"Je me suis sentie naïve": elle se bat pour faire reconnaître l'erreur de diagnostic à l'origine du placement de son enfant

L'entrée de l'hôpital Robert-Debré dans le 19e arrondissement de Paris. - BENJAMIN GAVAUDO © 2019 AFP
Six ans plus tard, c'est avec des sanglots dans la voix et une certaine difficulté à trouver ses mots qu'Émeline Hautecoeur raconte le jour où les services sociaux lui ont retiré son enfant. Pendant quatre mois, étalés entre 2016 et 2017, elle n'a pu voir son nourrisson alors âgé de un mois quand il a été placé ponctuellement en raison d'un mauvais diagnostic médical.
Aujourd'hui, la jeune femme tente d'obtenir de la justice réparation et surtout la reconnaissance de ce qu'elle considère comme une erreur de l'hôpital parisien Robert-Debré. Elle vient d'être déboutée par le tribunal administratif de Paris.
"Je me suis sentie naïve, raconte-t-elle auprès de BFMTV.com. Je pensais vraiment que la justice reconnaîtrait qu'ils n'auraient pas dû faire un signalement."

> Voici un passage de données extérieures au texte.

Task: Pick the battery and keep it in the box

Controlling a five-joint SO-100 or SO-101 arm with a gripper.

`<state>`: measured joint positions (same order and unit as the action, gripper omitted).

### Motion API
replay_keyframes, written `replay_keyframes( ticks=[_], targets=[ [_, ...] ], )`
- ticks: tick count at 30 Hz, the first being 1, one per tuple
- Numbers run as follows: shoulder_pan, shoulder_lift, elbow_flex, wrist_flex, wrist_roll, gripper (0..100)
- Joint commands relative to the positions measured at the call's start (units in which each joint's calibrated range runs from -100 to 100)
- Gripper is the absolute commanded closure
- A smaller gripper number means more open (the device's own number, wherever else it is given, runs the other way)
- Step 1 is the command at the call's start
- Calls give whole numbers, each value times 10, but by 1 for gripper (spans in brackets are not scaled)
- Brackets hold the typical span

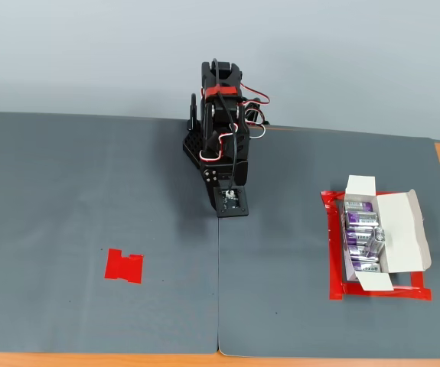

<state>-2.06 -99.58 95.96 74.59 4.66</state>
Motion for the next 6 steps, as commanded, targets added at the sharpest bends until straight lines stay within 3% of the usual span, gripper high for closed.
replay_keyframes(
  ticks=[1, 6],
  targets=[
    [-4, 3, -34, 2, 3, 98],
    [-4, 3, -34, 2, 3, 98]
  ],
)
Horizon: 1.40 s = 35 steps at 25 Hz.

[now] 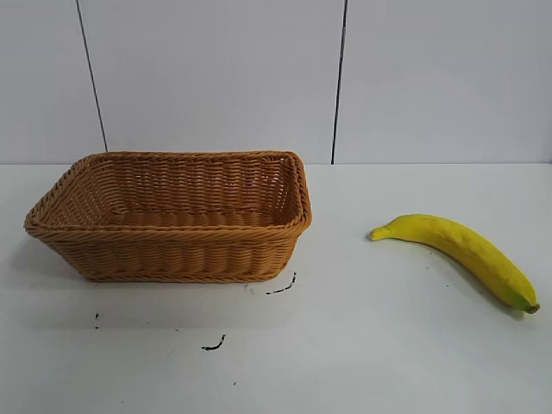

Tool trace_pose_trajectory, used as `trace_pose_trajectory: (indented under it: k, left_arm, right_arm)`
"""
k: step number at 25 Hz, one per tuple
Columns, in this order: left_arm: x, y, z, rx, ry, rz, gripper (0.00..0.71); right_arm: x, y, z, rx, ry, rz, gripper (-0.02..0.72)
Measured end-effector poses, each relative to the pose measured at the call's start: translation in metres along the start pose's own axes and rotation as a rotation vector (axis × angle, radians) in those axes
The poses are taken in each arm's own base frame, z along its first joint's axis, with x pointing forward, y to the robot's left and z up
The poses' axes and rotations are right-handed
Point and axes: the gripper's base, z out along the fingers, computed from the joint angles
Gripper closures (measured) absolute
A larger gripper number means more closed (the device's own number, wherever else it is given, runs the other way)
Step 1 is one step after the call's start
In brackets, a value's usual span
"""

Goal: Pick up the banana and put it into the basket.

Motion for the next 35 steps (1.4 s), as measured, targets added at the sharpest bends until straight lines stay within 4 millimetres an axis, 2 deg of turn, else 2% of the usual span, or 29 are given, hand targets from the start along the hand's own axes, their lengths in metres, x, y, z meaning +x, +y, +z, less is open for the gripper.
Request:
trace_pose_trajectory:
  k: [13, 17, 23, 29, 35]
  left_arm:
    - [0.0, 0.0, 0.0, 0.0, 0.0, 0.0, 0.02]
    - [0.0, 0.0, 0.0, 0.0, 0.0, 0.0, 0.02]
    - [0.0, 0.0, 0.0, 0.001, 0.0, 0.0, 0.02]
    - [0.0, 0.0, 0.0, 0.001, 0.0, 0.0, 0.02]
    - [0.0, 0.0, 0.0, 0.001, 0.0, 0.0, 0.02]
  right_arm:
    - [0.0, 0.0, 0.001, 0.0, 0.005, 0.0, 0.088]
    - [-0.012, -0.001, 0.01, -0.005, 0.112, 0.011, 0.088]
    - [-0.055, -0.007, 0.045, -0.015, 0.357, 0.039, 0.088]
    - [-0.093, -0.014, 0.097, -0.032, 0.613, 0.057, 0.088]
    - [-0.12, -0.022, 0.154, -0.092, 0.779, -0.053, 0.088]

"Il n'y avait que du mépris"
Le 29 novembre 2016, Émeline Hautecoeur et son compagnon emmènent leur fils Owen à l'hôpital de Corbeil-Essonne près de leur domicile francilien. Le nourrisson né sept semaines plus tôt présente alors un gonflement, inexpliqué, au niveau de la cuisse. Une première échographie est réalisée puis une radiographie qui confirme que l'enfant souffre d'une fracture. Le jeune patient et ses parents sont envoyés à l'hôpital Robert-Debré pour être plâtré.
"Dès que nous sommes arrivés, il y avait de la part de l'équipe médicale une suspicion de violences de notre part, explique Émeline Hautecoeur. Il n'y avait que du mépris de leur part."
Outre sa fracture, le nourrisson présente des "appositions périostées" pouvant évoquer des fractures anciennes. Une perquisition au domicile des parents est menée, ces derniers sont auditionnés par les services de police. L'état de l'appartement est jugé "problématique" au regard de la présence d'animaux. Le 7 décembre 2016, le procureur de la République de Melun ordonne le placement provisoire d'Owen. Pendant deux semaines, les parents pourront voir leur nourrisson deux heures par semaine.
Traumatisme
Le 23 décembre 2016, un juge des enfants du tribunal de Melun confirme ce placement dans l'attente de l'expertise médicale pour une durée de deux mois. Cette dernière va rapidement conclure que l'enfant souffre d'une carence en vitamine D, provoquant une fragilité osseuse, pouvant expliquer la fracture. Owen restera placé jusqu'en février 2017.
Dans son jugement, le tribunal pour enfants de Melun note que les parents d'Owen "sont inquiets des gestes qu'ils peuvent faire pour ne pas risquer une nouvelle fracture". "Le maintien du placement a évidemment été difficile à vivre pour les parents, vécu comme une injustice", précise la justice, évoquant la "souffrance" de ce couple, qui a "perdu confiance en sa capacité" à s'occuper de leur fils.
Le traumatisme de trois mois et demi de séparation, une tentative de suicide du père d'Owen pendant le placement, un couple qui a explosé après le retour du petit garçon, c'est aujourd'hui ce que veut faire reconnaître auprès de la justice Émeline Hautecoeur qui avait saisi le tribunal administratif de Paris pour faire condamner l'AP-HP - à laquelle appartient l'hôpital Robert-Debré.
"Quand on a des suspicions, qu'on fasse des examens, qu'on interroge les parents, c'est normal, estime la mère de famille. Mais ça n'aurait jamais dû aller jusqu'au placement. Cette décision n'a pas été pris dans l'intérêt médical de l'enfant mais pour préserver l'hôpital. S'ils avaient fait immédiatement des examens complémentaires, il y aurait eu immédiatement une prise en charge médicale adaptée d'Owen."
Un appel envisagé
Rappelant que l'hôpital avait l'obligation de signaler ses doutes, sous peine d'engager sa responsabilité, le tribunal administratif a considéré que ce n'est pas l'équipe médicale de Robert-Debré qui a ordonné le placement mais l'autorité judiciaire et que cette mesure n'est pas "automatique". La justice estime, qu'au regard "des éléments dont disposait l'équipe médicale", il ne peut être retenu à son encontre "un manque de prudence ou de circonspection".
Émeline Hautecoeur réfléchit "très sérieusement" à faire appel de cette décision rendue le 24 novembre dernier. "Le système est mal fait", conclut la mère de famille qui a rejoint l'Association de victimes de diagnostics erronés de maltraitance qui accompagne environ 350 familles.